From Boston Globe
columnist Jeff Jacoby, a story about a Muslim who is a voice for reason and moderation in the Islamic world
“I HAVE been called ‘Chrislam’ because I am so close to Christians,” Abdurrahman Wahid is saying. “When I was criticized by a certain Muslim preacher for not being harsh enough against the ‘kaffir’ [infidels] — for being too close to Jews and Christians — I told him to read the Koran again. Because when the Koran speaks of ‘infidels,’ it means idolaters,” not monotheists.
With 200 million residents, Indonesia is the world’s largest Muslim nation, and Wahid — popularly known as Gus Dur — was not only its first democratically elected president but the longtime chairman of its largest Muslim organization, the 35 million-member Nadhlatul Ulama. A revered religious scholar who studied in Cairo and Baghdad, Wahid is a longtime champion of a moderate, progressive, and nonpolitical Islam. As a result, he has frequently clashed with militant fundamentalists whose growing influence, fueled by Arab/Wahhabi oil money, is undermining Indonesia’s traditional religious pluralism.

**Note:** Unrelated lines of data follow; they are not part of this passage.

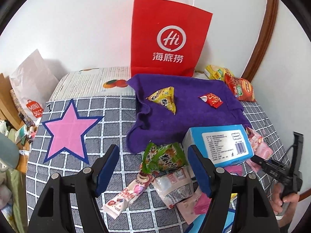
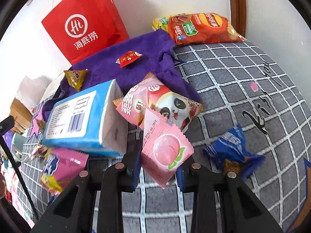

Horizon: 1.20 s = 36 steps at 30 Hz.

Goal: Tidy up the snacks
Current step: 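Grasp the pink peach candy packet with the right gripper while the left grasps the bear-printed packet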

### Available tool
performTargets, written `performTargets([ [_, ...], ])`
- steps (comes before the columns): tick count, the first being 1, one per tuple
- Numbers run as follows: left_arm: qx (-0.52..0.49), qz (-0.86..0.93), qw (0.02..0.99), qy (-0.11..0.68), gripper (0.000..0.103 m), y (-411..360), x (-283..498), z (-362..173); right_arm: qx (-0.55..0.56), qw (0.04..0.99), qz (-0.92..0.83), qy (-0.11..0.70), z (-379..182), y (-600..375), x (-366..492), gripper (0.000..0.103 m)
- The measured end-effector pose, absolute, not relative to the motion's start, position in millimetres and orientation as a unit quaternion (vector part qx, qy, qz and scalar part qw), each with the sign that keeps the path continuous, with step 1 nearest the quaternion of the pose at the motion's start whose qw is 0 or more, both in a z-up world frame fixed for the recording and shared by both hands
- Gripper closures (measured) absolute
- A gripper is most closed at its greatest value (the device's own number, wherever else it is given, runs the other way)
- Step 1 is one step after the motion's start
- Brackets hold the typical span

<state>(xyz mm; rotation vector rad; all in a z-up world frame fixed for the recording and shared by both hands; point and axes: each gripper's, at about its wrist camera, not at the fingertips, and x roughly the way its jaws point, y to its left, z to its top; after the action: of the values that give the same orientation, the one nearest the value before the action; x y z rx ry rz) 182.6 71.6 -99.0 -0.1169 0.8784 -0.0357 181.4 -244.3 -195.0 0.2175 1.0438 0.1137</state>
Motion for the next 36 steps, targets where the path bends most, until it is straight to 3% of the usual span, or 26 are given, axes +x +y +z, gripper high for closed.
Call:
performTargets([
  [15, -0.069, -0.012, 0.884, 0.462, 0.032, 77.1, 190.0, -142.8, 0.076, 0.848, 0.079, 0.518, -196.9, -242.7, 143.4, 0.073],
  [20, -0.066, -0.007, 0.877, 0.476, 0.032, 81.5, 192.9, -158.1, 0.083, 0.844, 0.079, 0.524, -199.2, -247.7, 139.8, 0.064],
  [29, -0.072, -0.016, 0.863, 0.501, 0.032, 88.7, 192.8, -188.1, 0.089, 0.852, 0.068, 0.511, -192.7, -252.8, 123.3, 0.068],
  [32, -0.079, -0.027, 0.858, 0.508, 0.035, 87.3, 189.7, -196.1, 0.09, 0.853, 0.08, 0.507, -187.2, -251.8, 115.3, 0.068],
  [34, -0.082, -0.036, 0.855, 0.51, 0.051, 87.2, 186.5, -199.0, 0.093, 0.854, 0.089, 0.505, -183.3, -251.9, 109.9, 0.068],
  [36, -0.081, -0.04, 0.855, 0.511, 0.058, 86.8, 184.1, -199.1, 0.096, 0.85, 0.097, 0.509, -183.2, -252.0, 106.6, 0.068],
])
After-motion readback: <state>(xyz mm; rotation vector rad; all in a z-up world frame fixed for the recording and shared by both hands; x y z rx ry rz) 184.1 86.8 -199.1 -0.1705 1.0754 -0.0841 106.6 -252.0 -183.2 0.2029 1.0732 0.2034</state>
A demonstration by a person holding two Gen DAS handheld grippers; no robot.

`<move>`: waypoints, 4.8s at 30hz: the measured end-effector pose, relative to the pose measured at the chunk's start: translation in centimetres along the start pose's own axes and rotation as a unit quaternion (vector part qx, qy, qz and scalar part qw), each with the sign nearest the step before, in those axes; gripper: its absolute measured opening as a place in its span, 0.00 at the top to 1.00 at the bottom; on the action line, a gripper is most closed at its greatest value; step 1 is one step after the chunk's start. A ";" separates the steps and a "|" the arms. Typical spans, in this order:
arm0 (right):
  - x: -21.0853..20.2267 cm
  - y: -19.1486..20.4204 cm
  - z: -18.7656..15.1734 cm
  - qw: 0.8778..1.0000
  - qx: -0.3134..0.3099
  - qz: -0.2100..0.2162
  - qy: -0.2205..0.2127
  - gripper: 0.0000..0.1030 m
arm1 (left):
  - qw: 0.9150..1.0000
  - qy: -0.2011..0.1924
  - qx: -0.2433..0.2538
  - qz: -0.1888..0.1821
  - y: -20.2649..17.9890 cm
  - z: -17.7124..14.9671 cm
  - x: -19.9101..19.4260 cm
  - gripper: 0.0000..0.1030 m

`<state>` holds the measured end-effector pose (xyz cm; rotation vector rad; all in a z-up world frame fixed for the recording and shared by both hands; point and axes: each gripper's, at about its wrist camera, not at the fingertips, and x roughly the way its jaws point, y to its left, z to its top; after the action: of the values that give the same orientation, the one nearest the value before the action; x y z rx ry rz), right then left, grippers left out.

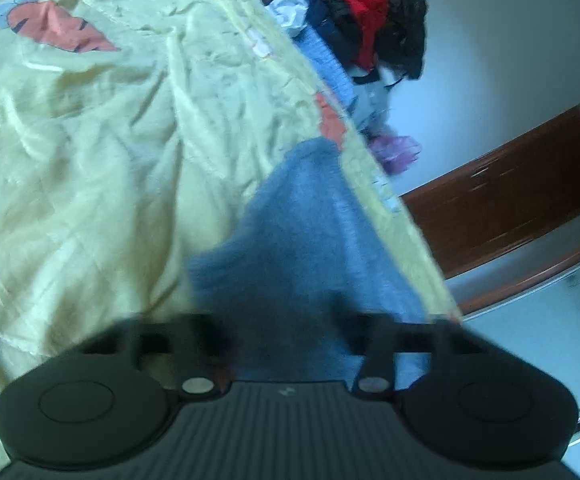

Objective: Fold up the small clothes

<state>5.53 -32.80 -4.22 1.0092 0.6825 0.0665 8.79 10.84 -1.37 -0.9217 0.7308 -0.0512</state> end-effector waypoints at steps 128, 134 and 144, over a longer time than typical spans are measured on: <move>-1.1 10.0 -3.1 0.910 -0.398 -0.112 -0.040 0.48 | 0.889 -0.075 0.436 0.114 -6.5 -4.9 -4.4 0.73; 3.3 9.6 -6.4 0.890 -0.434 -0.138 0.025 0.42 | 0.891 -0.035 0.436 0.126 -4.6 -6.0 -1.3 0.73; 3.3 8.4 -6.8 0.889 -0.443 -0.113 0.004 0.31 | 0.952 -0.085 0.283 0.082 -1.3 -4.5 -10.5 0.68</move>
<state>6.52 -21.82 -1.54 0.0444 0.6700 0.1612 -1.55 10.49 3.66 -0.3094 0.5823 -0.0315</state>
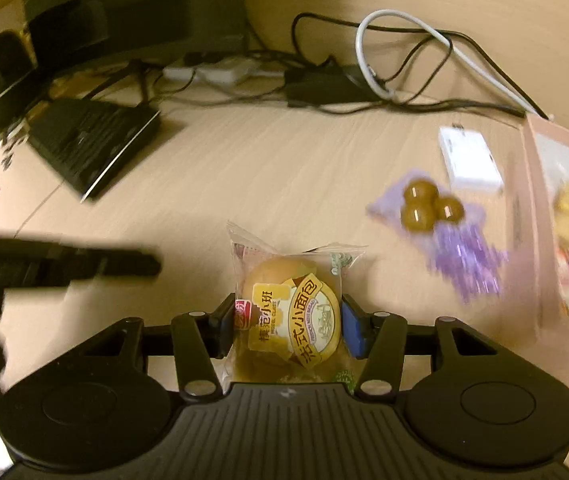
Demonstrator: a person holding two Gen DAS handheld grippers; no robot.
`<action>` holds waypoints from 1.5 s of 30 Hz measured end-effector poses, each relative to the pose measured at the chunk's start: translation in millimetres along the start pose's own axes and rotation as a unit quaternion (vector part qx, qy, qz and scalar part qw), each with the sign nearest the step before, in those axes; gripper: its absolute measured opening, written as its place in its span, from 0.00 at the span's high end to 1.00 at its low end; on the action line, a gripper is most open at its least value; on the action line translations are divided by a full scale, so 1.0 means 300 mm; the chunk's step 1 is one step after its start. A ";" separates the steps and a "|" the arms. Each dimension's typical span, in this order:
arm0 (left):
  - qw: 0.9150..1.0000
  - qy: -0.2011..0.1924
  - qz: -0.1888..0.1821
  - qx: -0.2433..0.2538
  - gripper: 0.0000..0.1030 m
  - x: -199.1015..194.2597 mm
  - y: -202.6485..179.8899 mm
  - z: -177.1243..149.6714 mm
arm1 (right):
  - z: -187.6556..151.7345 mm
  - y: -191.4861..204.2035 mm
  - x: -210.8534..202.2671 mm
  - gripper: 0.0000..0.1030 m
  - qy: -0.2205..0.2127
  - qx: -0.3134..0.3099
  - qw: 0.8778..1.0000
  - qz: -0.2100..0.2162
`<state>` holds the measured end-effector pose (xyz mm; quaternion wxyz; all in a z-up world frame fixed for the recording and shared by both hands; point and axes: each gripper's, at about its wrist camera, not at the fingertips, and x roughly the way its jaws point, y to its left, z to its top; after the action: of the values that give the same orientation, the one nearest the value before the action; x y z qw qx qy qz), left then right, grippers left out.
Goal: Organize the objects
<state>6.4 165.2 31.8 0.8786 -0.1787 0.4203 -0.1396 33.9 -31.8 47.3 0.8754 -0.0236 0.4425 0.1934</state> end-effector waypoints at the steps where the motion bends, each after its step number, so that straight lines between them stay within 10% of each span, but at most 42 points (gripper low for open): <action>1: 1.000 0.001 0.001 0.000 0.84 0.002 -0.009 -0.006 | -0.032 -0.004 -0.028 0.50 0.001 -0.003 1.000 -0.002; 13: 0.999 0.028 -0.027 0.036 0.84 0.071 -0.187 -0.057 | -0.295 -0.286 -0.259 0.48 -0.022 0.104 0.983 -0.151; 17: 0.997 0.015 -0.034 0.070 0.84 0.099 -0.270 -0.033 | -0.335 -0.341 -0.366 0.19 -0.071 0.137 0.973 -0.173; 33: 0.988 -0.015 0.041 0.150 0.84 0.490 -0.453 0.261 | -0.461 -0.330 -0.419 0.12 -0.051 0.149 0.964 -0.213; 45: 0.969 -0.007 0.085 0.231 0.77 0.527 -0.456 0.210 | -0.465 -0.340 -0.393 0.07 -0.039 0.151 0.965 -0.211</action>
<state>139.0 -7.7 18.7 0.9077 0.0644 0.3840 -0.1566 -99.1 -193.2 41.7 0.9063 0.0240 0.4172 -0.0637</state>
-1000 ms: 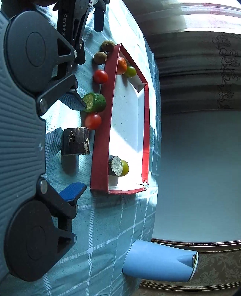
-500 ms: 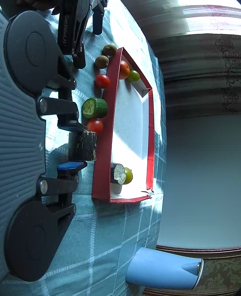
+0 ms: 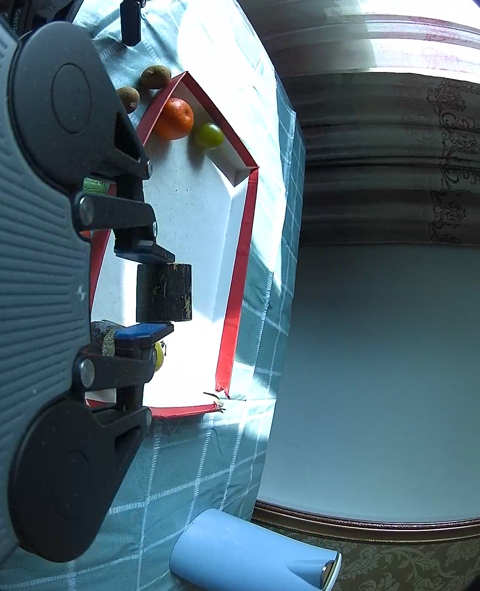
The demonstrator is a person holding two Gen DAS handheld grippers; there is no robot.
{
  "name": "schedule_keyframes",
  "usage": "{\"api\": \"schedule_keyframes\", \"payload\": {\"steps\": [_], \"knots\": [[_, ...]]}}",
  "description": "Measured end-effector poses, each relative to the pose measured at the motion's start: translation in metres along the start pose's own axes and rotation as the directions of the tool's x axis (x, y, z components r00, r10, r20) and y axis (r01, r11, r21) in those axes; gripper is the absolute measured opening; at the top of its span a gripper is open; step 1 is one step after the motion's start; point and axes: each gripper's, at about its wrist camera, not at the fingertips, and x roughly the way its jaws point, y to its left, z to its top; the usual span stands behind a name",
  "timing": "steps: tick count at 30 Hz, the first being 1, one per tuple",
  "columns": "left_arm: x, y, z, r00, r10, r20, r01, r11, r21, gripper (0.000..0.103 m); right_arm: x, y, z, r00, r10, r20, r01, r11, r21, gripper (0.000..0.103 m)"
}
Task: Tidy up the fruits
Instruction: 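Set the dark log piece in the tray and open the right gripper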
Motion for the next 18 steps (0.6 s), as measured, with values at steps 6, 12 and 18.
{"api": "schedule_keyframes", "payload": {"steps": [6, 12, 18], "knots": [[0.001, 0.000, 0.000, 1.000, 0.000, -0.003, 0.000, 1.000, -0.005, 0.103, 0.023, -0.004, -0.011, 0.999, -0.005, -0.044, 0.004, 1.000, -0.017, 0.032], [0.001, 0.000, 0.000, 1.000, 0.001, -0.005, -0.001, 1.000, -0.008, 0.103, 0.023, 0.002, -0.011, 0.999, -0.010, -0.034, 0.008, 0.998, -0.066, 0.032], [0.001, 0.000, 0.000, 1.000, 0.001, -0.005, -0.001, 1.000, -0.007, 0.103, 0.025, 0.005, -0.006, 0.999, 0.020, -0.029, -0.022, 0.998, -0.056, 0.031]]}}
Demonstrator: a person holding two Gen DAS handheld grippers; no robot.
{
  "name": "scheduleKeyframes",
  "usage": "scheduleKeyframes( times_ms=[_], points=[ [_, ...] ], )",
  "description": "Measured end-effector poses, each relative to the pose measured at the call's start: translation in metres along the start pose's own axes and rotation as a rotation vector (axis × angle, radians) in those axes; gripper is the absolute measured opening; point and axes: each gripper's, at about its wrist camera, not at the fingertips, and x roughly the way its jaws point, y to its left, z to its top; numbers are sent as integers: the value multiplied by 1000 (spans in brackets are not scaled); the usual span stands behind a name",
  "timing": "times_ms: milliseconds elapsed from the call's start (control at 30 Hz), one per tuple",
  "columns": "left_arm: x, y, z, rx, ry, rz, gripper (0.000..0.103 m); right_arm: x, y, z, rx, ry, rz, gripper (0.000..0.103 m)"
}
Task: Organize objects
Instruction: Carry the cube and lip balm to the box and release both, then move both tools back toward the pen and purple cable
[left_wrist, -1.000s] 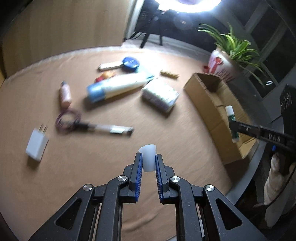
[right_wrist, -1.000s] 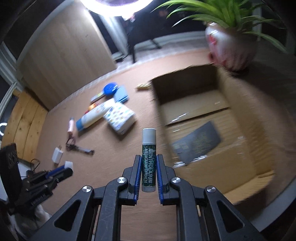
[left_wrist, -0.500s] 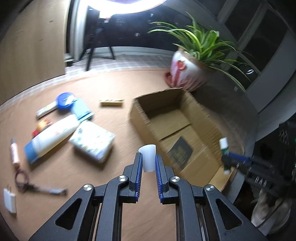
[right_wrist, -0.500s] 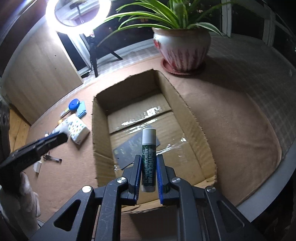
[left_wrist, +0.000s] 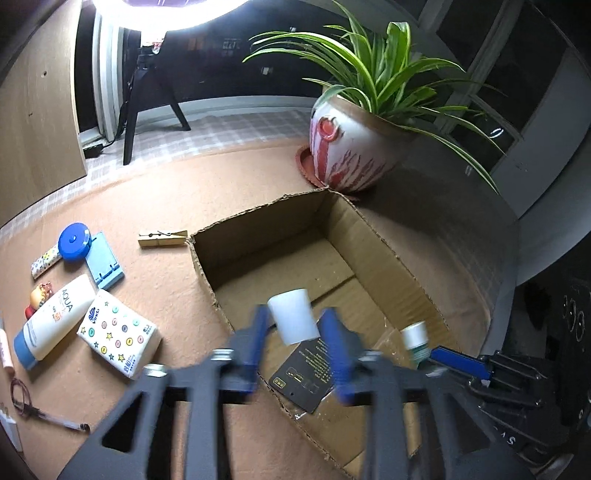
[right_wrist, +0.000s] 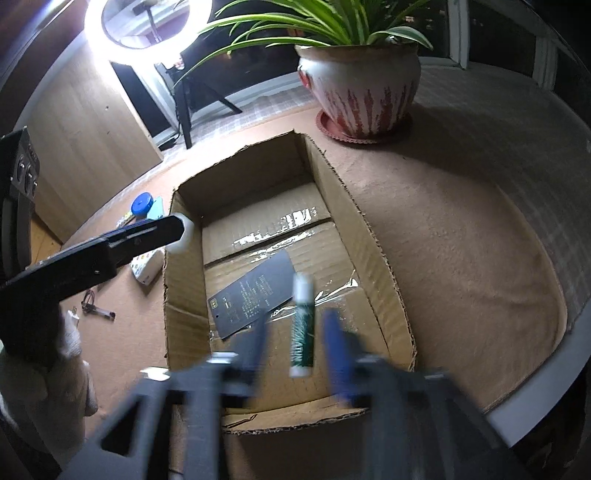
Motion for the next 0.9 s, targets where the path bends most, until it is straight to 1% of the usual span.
scheduleKeyframes(
  times_ms=[33, 100, 300, 533, 733, 900],
  points=[
    [-2, 2, 1, -9, -6, 1, 68, -2, 2, 0, -10, -12, 0, 66],
    [-5, 6, 1, -11, -17, 5, 68, -7, 6, -1, -31, -36, 1, 66],
    [-18, 31, -8, -51, -19, 34, 68, -10, 21, 1, -57, -43, 35, 66],
    [-43, 71, -25, -101, -28, 81, 68, -10, 56, 0, -131, -40, 78, 66],
    [-68, 123, -45, -174, -24, 138, 68, -1, 98, -3, -223, -18, 110, 66],
    [-87, 176, -66, -257, -13, 184, 68, 12, 140, -7, -308, -6, 136, 66]
  ],
)
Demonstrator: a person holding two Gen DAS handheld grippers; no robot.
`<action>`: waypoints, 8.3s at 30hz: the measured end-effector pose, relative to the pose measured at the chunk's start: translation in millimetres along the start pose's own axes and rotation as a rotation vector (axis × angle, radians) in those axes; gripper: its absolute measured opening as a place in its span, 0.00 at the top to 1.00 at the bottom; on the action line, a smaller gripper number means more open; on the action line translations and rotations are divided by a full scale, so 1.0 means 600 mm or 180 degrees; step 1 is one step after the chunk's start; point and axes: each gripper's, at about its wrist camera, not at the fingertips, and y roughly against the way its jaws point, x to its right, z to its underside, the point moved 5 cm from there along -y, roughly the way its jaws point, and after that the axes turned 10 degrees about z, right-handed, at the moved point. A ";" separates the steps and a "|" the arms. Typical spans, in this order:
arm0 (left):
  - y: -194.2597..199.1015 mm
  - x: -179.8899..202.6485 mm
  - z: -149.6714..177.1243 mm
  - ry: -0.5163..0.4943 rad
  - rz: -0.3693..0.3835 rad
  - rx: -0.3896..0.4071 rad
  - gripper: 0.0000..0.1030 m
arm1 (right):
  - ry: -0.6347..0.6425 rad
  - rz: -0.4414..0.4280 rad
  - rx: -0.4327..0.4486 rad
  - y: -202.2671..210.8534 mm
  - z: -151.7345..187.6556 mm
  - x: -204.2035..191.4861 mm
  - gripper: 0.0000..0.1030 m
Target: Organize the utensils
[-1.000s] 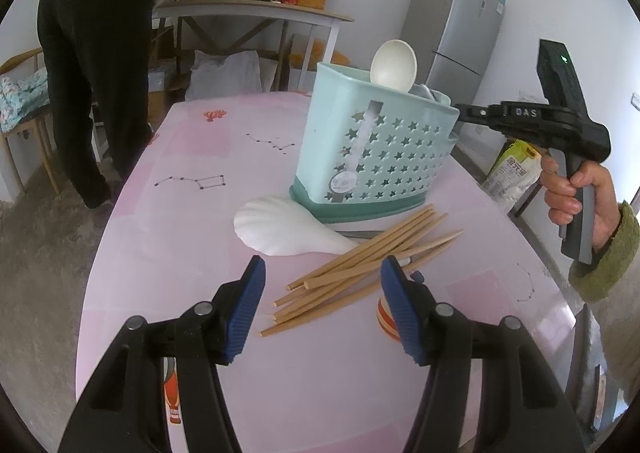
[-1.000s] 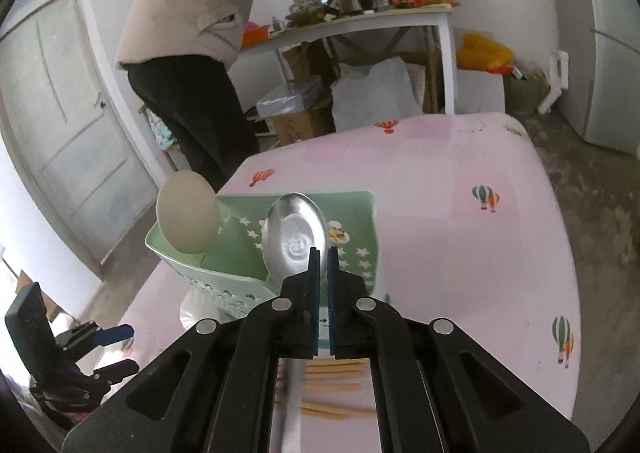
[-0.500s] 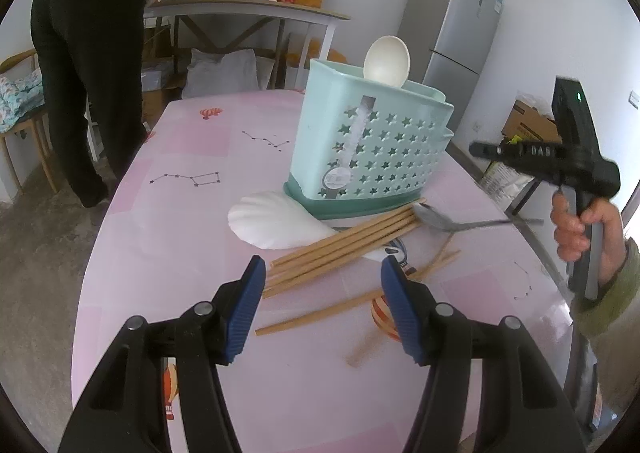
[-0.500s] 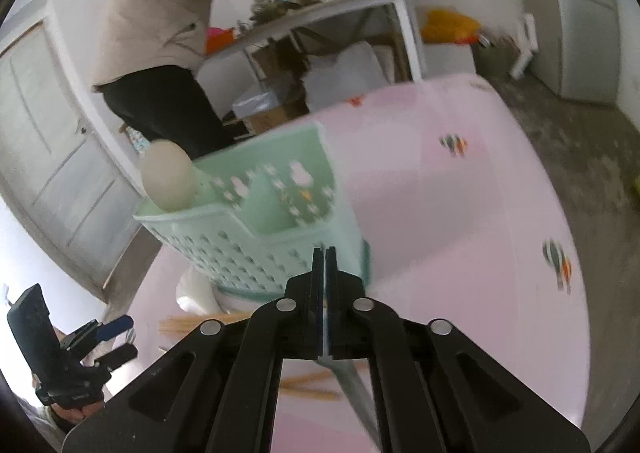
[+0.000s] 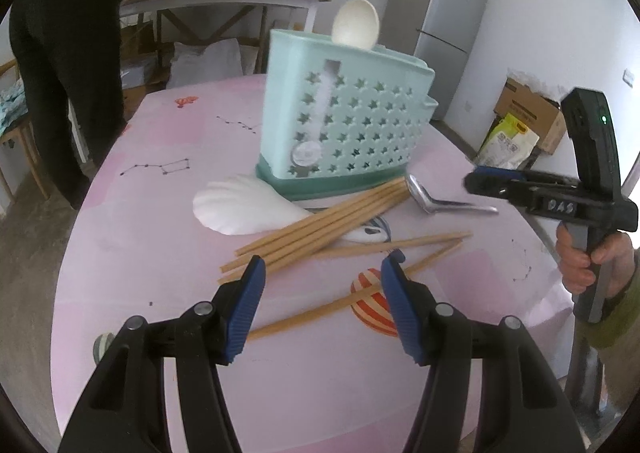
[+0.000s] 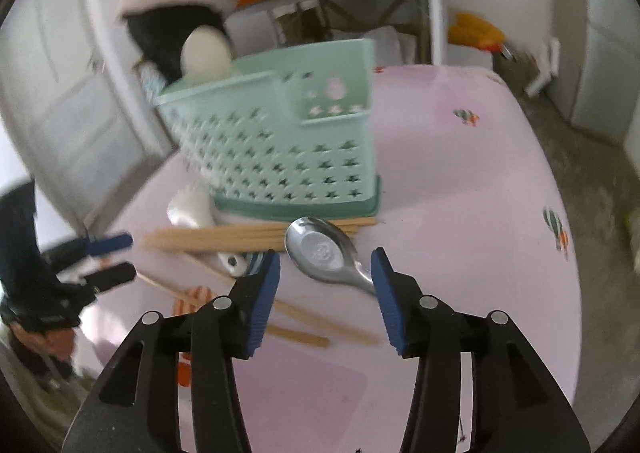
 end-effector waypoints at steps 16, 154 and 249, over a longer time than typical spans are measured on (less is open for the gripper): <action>-0.031 -0.001 0.015 -0.0101 -0.0160 -0.0098 0.44 | 0.1302 0.0769 -0.0065 -0.092 0.020 -0.067 0.89; -0.003 -0.001 0.016 -0.0003 -0.0203 -0.0031 0.43 | -0.1119 -0.1062 0.0852 0.119 -0.097 -0.043 0.53; -0.004 -0.077 -0.043 0.0392 -0.0461 0.0125 0.44 | -0.1063 -0.0780 0.0183 0.057 0.095 -0.066 0.59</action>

While Islamic extremism dominates the headlines, the great majority of Muslims continue to live their lives as devout, moderate and sensible people. While they may have some attitudes that differ from a majority of Americans (hostility to Israel, for example) and aren’t politically correct on issues of gender and sexuality, they are a source of hope in the war against Islamic Fascism.